I was just wondering which would be cheaper, using a try catch block for index out of bounds or checking the length of a multi dimensional array and comparing values?

I have a feeling it's the length, since I can store the length in a variable and then just do if's which are relatively cheap. I'm just not sure how expensive try-catch is.

Thanks!

+11  A: 

Hi there.

Checking the length is a much cheaper operation than catching an exception. When you have a try..catch block, it's adding extra structures into your code for catching exceptions - which is fine, I don't say it's wrong, but if you can check the length of the bounds then do that instead.

Cheers. Jas.

Jason Evans
Agreed, try/catch is very expensive vs checking the length parameter on the array. +1
Ioxp
Thanks everyone!
Shaded
+2  A: 

Throwing an exception is an expensive operation (as you have to generate a stack trace). Go with the length check.

R. Bemrose
It might depend on how frequently an exception would be thrown. If you check the length every time but only go out of bounds 1 in every 100,000 times, then is a single exception still more expensive than 100,000 bounds checks?
Eric Petroelje
@Eric Petrolje: Integer comparison is a cheap operation; CPUs can run it as a single operation on one of their ALUs (Arithmetic Logic Units).
R. Bemrose
A: 

Check out this post on the try catch.

Ioxp
A: 

I'd say "measure", if you're wondering which is more efficient for your situation.

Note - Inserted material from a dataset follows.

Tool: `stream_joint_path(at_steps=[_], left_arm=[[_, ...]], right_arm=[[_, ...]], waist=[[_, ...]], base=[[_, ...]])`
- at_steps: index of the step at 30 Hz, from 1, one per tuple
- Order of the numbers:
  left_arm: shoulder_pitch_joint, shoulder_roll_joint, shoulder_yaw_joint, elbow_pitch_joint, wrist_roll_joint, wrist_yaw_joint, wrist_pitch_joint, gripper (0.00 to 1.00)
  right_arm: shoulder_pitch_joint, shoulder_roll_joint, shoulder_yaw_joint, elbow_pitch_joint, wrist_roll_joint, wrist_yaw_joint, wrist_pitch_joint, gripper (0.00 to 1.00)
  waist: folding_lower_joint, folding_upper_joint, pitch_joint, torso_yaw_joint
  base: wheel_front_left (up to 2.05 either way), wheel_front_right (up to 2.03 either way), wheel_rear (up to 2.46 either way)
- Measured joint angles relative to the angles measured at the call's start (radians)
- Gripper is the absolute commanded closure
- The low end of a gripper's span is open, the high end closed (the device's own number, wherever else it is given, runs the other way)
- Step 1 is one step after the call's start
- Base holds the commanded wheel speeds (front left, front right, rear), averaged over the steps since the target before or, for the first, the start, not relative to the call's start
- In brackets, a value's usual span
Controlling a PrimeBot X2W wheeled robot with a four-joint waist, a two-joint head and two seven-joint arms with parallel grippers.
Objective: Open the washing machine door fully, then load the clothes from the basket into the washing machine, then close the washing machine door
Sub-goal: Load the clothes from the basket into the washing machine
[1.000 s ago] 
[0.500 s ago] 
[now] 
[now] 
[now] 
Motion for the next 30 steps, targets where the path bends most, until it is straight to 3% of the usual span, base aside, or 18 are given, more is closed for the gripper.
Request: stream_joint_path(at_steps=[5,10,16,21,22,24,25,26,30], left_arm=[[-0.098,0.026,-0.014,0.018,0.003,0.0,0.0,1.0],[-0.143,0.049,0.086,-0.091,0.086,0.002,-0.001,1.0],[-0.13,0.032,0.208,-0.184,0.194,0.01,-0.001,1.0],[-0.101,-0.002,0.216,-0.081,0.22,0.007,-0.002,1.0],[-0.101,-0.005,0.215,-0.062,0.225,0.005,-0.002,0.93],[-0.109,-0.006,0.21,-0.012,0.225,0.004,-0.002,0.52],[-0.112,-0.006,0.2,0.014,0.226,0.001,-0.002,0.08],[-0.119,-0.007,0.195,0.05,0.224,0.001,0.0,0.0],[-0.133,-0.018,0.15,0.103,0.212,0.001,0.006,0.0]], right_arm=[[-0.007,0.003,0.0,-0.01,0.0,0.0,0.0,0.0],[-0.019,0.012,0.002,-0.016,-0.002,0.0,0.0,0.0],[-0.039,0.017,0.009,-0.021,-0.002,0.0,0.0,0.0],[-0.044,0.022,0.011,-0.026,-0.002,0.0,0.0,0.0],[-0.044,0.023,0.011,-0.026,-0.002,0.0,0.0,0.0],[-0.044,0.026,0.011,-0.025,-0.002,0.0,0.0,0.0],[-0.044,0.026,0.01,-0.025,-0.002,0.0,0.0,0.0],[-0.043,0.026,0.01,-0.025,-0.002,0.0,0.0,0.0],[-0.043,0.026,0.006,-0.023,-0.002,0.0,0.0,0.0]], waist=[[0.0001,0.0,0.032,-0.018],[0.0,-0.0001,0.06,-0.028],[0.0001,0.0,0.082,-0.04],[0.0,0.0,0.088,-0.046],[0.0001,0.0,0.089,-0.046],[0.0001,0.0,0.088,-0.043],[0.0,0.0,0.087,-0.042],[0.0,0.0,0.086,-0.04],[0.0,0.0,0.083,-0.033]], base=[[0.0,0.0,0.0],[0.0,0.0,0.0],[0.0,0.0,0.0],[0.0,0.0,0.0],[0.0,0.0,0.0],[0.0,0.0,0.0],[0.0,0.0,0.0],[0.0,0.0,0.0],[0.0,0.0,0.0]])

For example: What if the out-of-bounds condition is extremely rare? So the out-of-bound never throws... In that case, all that extra "manual" bounds checking could be slower.

CAVEATS: The try/catch would need to be around many out of bounds-checks, so the setup of the try is less significant.

jm
+15  A: 

Throwing an exception is extremely expensive compared to checking the value of an integer. However, that's irrelevant. What is more important is that even if exceptions were cheap, they would still be the wrong choice. The point of an exception is that it represents an exceptional occurrance. Exceptions ideally should only be used to represent something unexpected, rare, and preferably fatal.

Another way of looking at it: If you're accessing an array outside its bounds, you have a bug. Fix the bug. An exception handler hides the bug, it doesn't fix the bug.